* [About this task] Across the records that follow, determine how many lines contain "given" and give only the resulting number.

* [Study material]
■ ■ ■ ■ ■
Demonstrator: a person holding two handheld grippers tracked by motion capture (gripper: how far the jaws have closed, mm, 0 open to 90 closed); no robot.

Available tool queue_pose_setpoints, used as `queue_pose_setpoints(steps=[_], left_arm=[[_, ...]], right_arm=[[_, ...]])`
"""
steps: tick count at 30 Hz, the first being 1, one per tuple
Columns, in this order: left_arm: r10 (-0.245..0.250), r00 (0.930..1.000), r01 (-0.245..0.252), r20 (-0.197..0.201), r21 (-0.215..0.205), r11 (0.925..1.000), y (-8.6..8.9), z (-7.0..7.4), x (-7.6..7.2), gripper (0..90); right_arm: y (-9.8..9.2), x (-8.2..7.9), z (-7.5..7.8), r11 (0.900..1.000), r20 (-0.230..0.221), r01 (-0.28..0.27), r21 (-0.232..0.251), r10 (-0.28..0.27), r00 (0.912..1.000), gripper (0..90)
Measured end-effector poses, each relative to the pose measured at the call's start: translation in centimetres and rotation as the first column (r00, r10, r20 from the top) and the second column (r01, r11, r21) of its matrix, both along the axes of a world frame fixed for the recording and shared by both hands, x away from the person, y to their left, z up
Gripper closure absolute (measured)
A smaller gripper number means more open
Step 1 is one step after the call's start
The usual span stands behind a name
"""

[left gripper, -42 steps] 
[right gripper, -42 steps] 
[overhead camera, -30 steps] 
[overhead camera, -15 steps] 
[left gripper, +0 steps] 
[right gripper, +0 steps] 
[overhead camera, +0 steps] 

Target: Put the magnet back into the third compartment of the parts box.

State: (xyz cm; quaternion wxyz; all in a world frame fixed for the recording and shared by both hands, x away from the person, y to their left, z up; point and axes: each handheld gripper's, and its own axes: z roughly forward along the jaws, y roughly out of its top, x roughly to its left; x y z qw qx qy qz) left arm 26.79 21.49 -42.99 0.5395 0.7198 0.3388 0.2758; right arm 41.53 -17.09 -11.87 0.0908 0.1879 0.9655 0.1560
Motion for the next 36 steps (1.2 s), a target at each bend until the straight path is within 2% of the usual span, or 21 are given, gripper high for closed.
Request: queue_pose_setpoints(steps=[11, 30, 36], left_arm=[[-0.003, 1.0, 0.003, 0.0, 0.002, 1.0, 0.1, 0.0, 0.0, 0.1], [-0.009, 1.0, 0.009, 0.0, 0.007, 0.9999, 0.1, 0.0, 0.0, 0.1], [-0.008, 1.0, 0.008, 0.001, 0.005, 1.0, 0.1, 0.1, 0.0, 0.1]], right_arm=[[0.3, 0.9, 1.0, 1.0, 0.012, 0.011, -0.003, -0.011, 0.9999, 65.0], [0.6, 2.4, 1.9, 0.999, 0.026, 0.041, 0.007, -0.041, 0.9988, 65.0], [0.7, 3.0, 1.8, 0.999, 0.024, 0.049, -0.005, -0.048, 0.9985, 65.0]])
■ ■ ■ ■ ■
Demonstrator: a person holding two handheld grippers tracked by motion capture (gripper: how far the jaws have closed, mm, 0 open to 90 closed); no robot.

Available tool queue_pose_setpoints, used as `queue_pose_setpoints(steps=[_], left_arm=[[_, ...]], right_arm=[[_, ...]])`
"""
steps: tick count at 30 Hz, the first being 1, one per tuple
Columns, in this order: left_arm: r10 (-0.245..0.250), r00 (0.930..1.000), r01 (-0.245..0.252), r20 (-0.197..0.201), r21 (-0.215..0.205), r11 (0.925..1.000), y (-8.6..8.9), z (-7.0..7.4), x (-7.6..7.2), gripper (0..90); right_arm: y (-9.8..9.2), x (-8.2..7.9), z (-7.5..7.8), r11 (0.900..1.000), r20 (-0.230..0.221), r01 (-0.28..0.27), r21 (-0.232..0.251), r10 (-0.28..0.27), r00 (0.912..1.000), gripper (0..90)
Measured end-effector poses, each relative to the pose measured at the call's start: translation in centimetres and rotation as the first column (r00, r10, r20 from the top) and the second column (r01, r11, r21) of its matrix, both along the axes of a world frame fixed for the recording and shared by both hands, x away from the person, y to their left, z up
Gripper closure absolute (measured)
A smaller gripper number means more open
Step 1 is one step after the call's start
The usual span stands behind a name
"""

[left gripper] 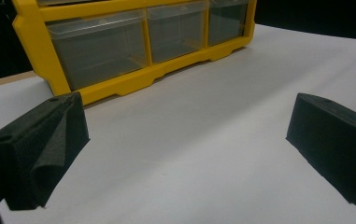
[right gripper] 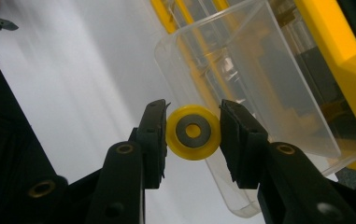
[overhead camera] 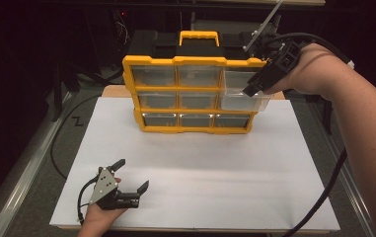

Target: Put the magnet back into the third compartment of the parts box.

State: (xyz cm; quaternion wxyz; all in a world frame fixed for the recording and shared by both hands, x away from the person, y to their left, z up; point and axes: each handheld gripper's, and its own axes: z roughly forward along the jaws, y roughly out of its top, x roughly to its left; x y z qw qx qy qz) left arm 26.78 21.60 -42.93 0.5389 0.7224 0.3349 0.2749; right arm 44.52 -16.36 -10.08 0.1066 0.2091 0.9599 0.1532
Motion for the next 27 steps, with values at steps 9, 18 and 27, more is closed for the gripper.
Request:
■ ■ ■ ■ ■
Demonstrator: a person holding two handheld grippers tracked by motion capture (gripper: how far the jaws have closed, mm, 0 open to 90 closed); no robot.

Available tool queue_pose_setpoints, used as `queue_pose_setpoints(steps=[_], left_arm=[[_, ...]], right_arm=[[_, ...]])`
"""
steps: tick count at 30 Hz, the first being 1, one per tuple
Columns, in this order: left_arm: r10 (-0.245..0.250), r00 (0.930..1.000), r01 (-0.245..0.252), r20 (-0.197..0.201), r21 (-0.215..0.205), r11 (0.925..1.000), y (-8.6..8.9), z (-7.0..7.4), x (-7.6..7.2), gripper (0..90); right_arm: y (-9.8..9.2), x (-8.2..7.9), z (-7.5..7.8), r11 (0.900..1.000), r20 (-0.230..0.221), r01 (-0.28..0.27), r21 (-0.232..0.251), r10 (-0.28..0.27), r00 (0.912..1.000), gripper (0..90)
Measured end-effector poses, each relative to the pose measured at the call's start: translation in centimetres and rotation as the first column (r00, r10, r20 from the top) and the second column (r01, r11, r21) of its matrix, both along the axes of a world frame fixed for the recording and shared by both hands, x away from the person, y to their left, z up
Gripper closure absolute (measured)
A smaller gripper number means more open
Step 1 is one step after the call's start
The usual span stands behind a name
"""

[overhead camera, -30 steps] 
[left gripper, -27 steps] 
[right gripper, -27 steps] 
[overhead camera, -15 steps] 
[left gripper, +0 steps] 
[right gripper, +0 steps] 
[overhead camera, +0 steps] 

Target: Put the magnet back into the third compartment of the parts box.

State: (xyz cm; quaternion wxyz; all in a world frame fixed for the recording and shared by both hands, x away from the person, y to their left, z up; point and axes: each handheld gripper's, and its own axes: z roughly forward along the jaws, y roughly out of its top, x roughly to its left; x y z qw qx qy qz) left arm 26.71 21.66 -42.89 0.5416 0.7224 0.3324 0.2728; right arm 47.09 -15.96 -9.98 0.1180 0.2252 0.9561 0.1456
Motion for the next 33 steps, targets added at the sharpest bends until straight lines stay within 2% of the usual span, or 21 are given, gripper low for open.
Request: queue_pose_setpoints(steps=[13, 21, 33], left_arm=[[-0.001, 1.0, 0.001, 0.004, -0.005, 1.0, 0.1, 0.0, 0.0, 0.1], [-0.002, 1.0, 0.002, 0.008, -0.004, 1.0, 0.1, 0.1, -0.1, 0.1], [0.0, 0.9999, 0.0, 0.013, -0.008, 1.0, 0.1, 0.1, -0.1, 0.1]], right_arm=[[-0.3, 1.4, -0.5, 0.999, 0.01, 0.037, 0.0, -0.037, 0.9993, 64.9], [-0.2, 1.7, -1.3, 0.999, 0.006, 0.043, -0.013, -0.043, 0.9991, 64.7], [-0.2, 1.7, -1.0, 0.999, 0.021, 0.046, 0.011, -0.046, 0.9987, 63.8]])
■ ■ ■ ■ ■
* [Answer below] 2